After you name the story, simply bring your focus back to what you were doing in the present moment.
This may sound strange, but when you stop trying to suppress your thoughts and fully acknowledge them and allow and confront them, you create some mental distance from them. You unhook from the thought so to speak, and it’s like breaking a spell. You can suddenly notice that it’s simply a thought, not reality. It’s a mental event, a bit of language that’s moving through your awareness. Something that arises and passes away. This takes the charge out of the thought and it loses its power to drag you into emotional reactivity.

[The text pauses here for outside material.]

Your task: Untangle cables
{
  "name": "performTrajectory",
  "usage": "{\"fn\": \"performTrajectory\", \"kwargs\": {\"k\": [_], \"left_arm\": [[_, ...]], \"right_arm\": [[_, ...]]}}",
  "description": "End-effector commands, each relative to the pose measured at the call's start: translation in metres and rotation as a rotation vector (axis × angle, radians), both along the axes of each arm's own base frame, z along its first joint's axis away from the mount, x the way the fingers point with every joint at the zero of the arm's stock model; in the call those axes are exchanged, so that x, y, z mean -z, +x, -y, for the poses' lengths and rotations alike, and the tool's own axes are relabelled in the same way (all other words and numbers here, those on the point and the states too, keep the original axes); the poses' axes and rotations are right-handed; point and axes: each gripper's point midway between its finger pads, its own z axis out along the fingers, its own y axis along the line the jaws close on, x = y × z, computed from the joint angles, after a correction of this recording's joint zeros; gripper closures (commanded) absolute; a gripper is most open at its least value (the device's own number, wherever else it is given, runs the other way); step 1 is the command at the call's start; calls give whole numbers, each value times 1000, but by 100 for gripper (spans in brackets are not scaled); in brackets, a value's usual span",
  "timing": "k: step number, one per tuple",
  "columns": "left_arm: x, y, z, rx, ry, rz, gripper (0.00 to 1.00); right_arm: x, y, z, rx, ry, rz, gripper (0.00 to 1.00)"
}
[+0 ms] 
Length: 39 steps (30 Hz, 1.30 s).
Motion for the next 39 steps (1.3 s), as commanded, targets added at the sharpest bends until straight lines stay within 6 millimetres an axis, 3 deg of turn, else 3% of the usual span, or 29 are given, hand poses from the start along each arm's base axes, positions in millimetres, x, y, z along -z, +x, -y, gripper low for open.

So instead of running from the bear in our mind and struggling with it, we are much more likely to realise that it is not as powerful or scary as we once thought.
2. Refocus your mind
The second thing that has been shown to work effectively is learning to refocus your mind on more helpful things. So, there are two ways you could do this.
Rather than trying to push away unwanted thoughts, you can actively start to think about something else that is more nourishing. The research does show that this is more effective than thought suppression. You could think about how grateful you are for certain aspects of life, actions you’d like to take to improve your situation, or even just another object of attention like a dolphin instead of a white bear.
Another way you can do this is to focus your attention on the present moment and what you’re sensing right now, like the feeling of your breath, the sound of the birds out the window, or the feeling of your body resting on a chair. This is a really calming and enjoyable practice.
Research shows these are more effective ways to regulate any unwanted, unpleasant, or distressing thoughts.
To recap, thought suppression doesn’t make the thoughts go away, it just makes them rebound and come back even stronger, causing more distress. So instead, try acknowledging the thoughts, name them, or refocus your mind on something more helpful and nourishing.
So as best you can, try to let go of thought suppression because it’s a habit that will sap your mental strength, and instead try these more helpful ways of dealing with difficult thoughts. See what effect it has on your body, mind, and in your life.